About this task ::
What lines in the records below contain the string "blue"? Copy every one.

Provided material ::
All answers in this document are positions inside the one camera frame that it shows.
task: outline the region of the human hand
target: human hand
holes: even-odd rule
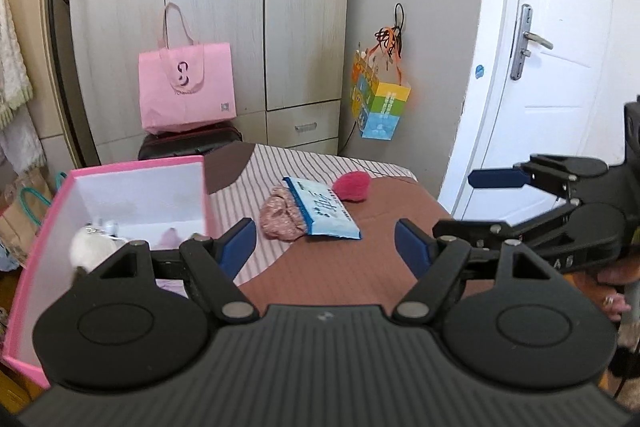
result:
[[[631,306],[625,296],[607,285],[621,286],[640,280],[640,256],[625,257],[601,270],[596,279],[585,272],[573,274],[574,283],[591,301],[596,304],[612,321],[619,321],[621,313],[628,312]]]

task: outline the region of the wardrobe
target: wardrobe
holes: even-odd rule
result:
[[[138,54],[158,48],[166,3],[194,38],[229,42],[244,140],[337,152],[346,0],[69,0],[82,104],[102,163],[135,158],[145,136]],[[188,41],[176,10],[170,47]]]

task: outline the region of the door handle
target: door handle
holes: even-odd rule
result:
[[[528,4],[523,4],[522,11],[520,12],[520,25],[518,26],[518,33],[516,34],[516,50],[513,54],[513,65],[511,66],[512,80],[520,79],[522,69],[524,68],[524,61],[531,56],[531,51],[528,49],[529,41],[536,42],[548,50],[554,48],[551,42],[529,31],[532,20],[533,8]]]
[[[548,50],[552,50],[554,48],[551,42],[543,39],[540,35],[536,35],[535,33],[531,32],[524,32],[523,35],[524,38],[526,38],[528,41],[537,42],[538,44],[540,44],[540,46],[544,46]]]

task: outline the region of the blue gripper pad
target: blue gripper pad
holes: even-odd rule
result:
[[[467,180],[473,188],[521,188],[531,176],[521,169],[478,169]]]
[[[216,260],[233,280],[255,250],[257,230],[253,219],[243,217],[216,240]]]
[[[411,273],[420,279],[433,264],[438,244],[409,219],[399,219],[394,231],[396,251]]]

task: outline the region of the pink tote bag
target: pink tote bag
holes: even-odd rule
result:
[[[191,46],[169,49],[166,13],[178,10]],[[178,5],[162,15],[160,49],[138,57],[140,116],[145,131],[182,132],[236,116],[231,47],[195,41]]]

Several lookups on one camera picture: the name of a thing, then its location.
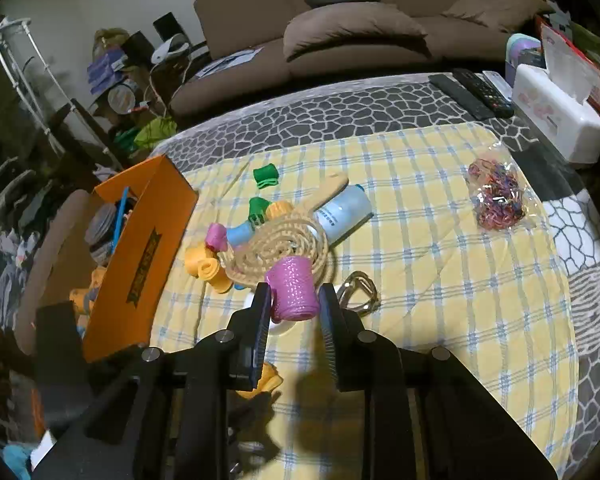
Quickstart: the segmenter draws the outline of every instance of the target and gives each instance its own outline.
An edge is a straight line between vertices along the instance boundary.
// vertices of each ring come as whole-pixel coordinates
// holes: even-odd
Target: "beige rope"
[[[219,256],[229,278],[254,287],[265,281],[265,273],[285,256],[307,256],[315,281],[324,270],[328,251],[322,226],[305,213],[292,211],[257,227],[251,240],[237,251],[230,249]]]

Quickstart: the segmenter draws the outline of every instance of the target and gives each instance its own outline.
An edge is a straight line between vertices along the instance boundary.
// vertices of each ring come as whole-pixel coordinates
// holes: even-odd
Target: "orange box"
[[[93,305],[82,348],[87,362],[148,343],[155,309],[198,193],[165,156],[123,171],[94,190],[115,203],[138,198]]]

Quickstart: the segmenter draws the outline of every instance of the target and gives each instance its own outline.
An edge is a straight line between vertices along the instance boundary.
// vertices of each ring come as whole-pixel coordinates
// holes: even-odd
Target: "yellow plaid blanket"
[[[494,135],[477,124],[432,126],[258,153],[186,174],[201,191],[158,304],[152,344],[188,348],[225,328],[246,290],[216,294],[184,269],[184,251],[210,222],[246,220],[252,196],[297,203],[327,174],[362,184],[374,215],[334,248],[330,279],[372,277],[381,307],[363,319],[398,346],[443,345],[479,378],[561,474],[576,418],[578,365],[568,284],[544,213],[534,228],[484,232],[466,167]],[[272,162],[280,185],[257,190],[253,169]],[[270,336],[266,361],[285,382],[266,425],[244,443],[264,479],[360,477],[362,396],[330,377],[318,319]]]

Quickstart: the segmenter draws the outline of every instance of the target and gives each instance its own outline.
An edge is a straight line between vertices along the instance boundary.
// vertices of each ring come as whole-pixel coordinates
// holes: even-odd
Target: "white wall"
[[[204,37],[200,22],[193,9],[194,0],[1,0],[0,13],[11,18],[32,18],[31,31],[46,61],[70,97],[85,107],[93,98],[87,82],[87,66],[91,62],[93,35],[99,28],[121,27],[130,34],[141,30],[154,46],[160,44],[153,22],[172,12],[191,41],[198,43]],[[24,62],[32,55],[32,48],[24,37],[10,41],[18,60]],[[42,73],[42,66],[30,65],[27,76]],[[53,107],[64,104],[59,92],[49,89],[43,77],[36,77],[36,85]],[[71,123],[78,138],[91,137]]]

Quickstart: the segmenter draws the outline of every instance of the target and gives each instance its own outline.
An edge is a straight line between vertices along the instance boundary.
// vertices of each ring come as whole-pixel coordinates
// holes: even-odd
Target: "black remote control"
[[[495,115],[489,110],[480,99],[475,98],[462,86],[452,81],[444,74],[434,74],[429,76],[429,82],[433,86],[440,88],[449,97],[455,99],[458,104],[468,111],[475,119],[483,121],[494,118]]]
[[[493,86],[480,79],[471,70],[455,68],[452,73],[458,82],[486,104],[496,117],[509,119],[513,115],[513,105]]]

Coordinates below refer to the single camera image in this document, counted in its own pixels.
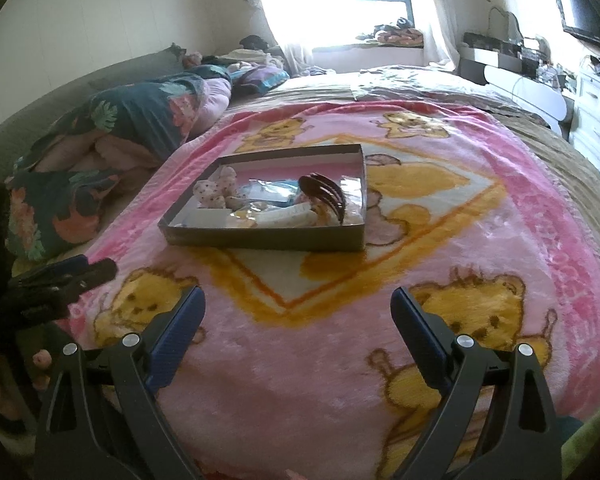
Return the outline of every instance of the television screen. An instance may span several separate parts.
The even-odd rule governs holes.
[[[562,28],[581,40],[600,46],[600,15],[589,0],[557,0]]]

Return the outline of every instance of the open box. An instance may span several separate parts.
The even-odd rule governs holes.
[[[298,179],[320,173],[340,183],[343,176],[358,178],[362,203],[362,222],[350,225],[292,228],[227,228],[226,209],[205,209],[202,226],[183,226],[200,209],[193,187],[200,180],[213,179],[224,166],[237,173],[238,186],[250,180]],[[216,159],[173,203],[158,222],[167,242],[172,245],[274,249],[292,251],[361,251],[365,241],[366,171],[359,144],[305,146],[265,152],[241,153]]]

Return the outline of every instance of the white curtain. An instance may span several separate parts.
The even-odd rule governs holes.
[[[269,27],[292,72],[312,64],[316,46],[352,43],[379,23],[369,9],[375,2],[358,0],[260,0]],[[456,15],[447,0],[411,0],[416,28],[425,39],[426,64],[453,70],[458,63]]]

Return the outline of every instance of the drawer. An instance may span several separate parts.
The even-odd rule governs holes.
[[[600,172],[600,158],[589,149],[585,142],[582,142],[580,136],[573,137],[573,147],[584,155],[585,158]]]
[[[587,75],[579,76],[578,104],[600,117],[600,82]]]
[[[572,131],[574,137],[579,137],[590,150],[600,154],[600,121],[578,108],[573,118]]]

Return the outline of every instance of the brown hair clip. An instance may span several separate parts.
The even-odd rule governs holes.
[[[328,205],[335,213],[340,225],[344,222],[347,206],[342,188],[333,180],[319,173],[303,175],[298,179],[300,191],[310,198],[315,198]]]

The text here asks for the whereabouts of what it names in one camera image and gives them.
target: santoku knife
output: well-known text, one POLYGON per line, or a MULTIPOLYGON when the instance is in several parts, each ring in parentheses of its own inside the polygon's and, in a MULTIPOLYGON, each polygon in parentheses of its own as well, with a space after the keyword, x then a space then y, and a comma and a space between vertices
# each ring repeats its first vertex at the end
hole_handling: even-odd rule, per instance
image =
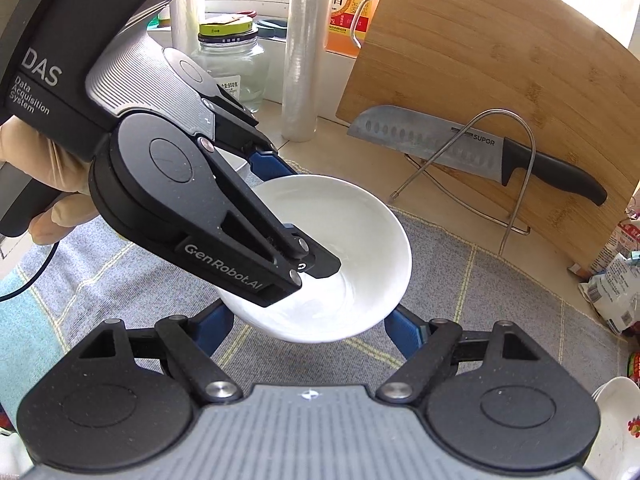
MULTIPOLYGON (((406 108, 380 105, 361 113, 347 133, 428 159, 462 127, 463 124, 406 108)), ((471 128, 441 154, 436 163, 506 186, 516 168, 527 169, 530 157, 529 146, 471 128)), ((550 186, 581 195, 596 205, 602 205, 607 199, 607 191, 589 173, 546 153, 536 152, 532 174, 550 186)))

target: gray cloth
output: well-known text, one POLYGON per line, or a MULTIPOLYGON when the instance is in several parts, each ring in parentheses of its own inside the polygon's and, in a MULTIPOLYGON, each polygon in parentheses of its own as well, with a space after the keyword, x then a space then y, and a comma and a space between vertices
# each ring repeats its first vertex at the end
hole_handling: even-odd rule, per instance
MULTIPOLYGON (((513 320, 588 390, 623 374, 626 341, 500 258, 438 226, 395 213, 414 258, 402 303, 418 316, 453 319, 469 330, 490 330, 498 319, 513 320)), ((24 282, 32 276, 47 251, 33 248, 2 283, 2 293, 15 288, 18 278, 24 282)), ((8 333, 0 360, 0 402, 15 416, 28 389, 106 318, 119 317, 130 328, 153 326, 171 314, 192 316, 215 299, 211 285, 95 219, 60 244, 29 293, 0 309, 8 333)), ((382 323, 340 342, 304 345, 269 338, 240 320, 213 358, 245 390, 253 383, 364 383, 375 389, 404 361, 382 323)))

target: bottle label
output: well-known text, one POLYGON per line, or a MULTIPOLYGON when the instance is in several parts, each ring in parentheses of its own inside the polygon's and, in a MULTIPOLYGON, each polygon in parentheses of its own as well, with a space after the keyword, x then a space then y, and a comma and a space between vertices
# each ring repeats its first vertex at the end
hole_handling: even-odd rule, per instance
POLYGON ((240 100, 240 76, 230 75, 227 77, 217 77, 216 83, 229 92, 236 100, 240 100))
MULTIPOLYGON (((329 22, 329 30, 338 34, 349 35, 351 23, 355 17, 355 12, 362 0, 331 0, 331 21, 329 22)), ((369 20, 371 13, 371 2, 365 5, 364 10, 360 14, 360 19, 356 25, 356 31, 362 32, 362 36, 369 28, 369 20)))

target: wood grain
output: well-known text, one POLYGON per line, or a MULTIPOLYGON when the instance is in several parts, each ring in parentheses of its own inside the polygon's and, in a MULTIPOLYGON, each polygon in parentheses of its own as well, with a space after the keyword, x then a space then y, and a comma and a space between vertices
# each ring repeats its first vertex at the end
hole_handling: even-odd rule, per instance
MULTIPOLYGON (((497 107, 523 117, 538 150, 607 189, 597 207, 532 177, 518 215, 583 267, 640 179, 640 62, 560 0, 381 0, 337 117, 379 104, 462 124, 497 107)), ((529 143, 502 116, 476 128, 529 143)), ((524 177, 517 170, 503 187, 443 169, 508 210, 524 177)))

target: human hand
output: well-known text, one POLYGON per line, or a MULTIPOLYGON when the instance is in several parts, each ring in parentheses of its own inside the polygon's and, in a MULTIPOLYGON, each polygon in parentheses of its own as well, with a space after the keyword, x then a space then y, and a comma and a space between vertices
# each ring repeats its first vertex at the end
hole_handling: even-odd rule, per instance
POLYGON ((89 166, 17 117, 0 125, 0 160, 47 186, 69 193, 36 216, 29 233, 37 245, 50 245, 76 226, 98 216, 89 196, 89 166))

Expected output ::
task: outline the region of the blue gripper pad
target: blue gripper pad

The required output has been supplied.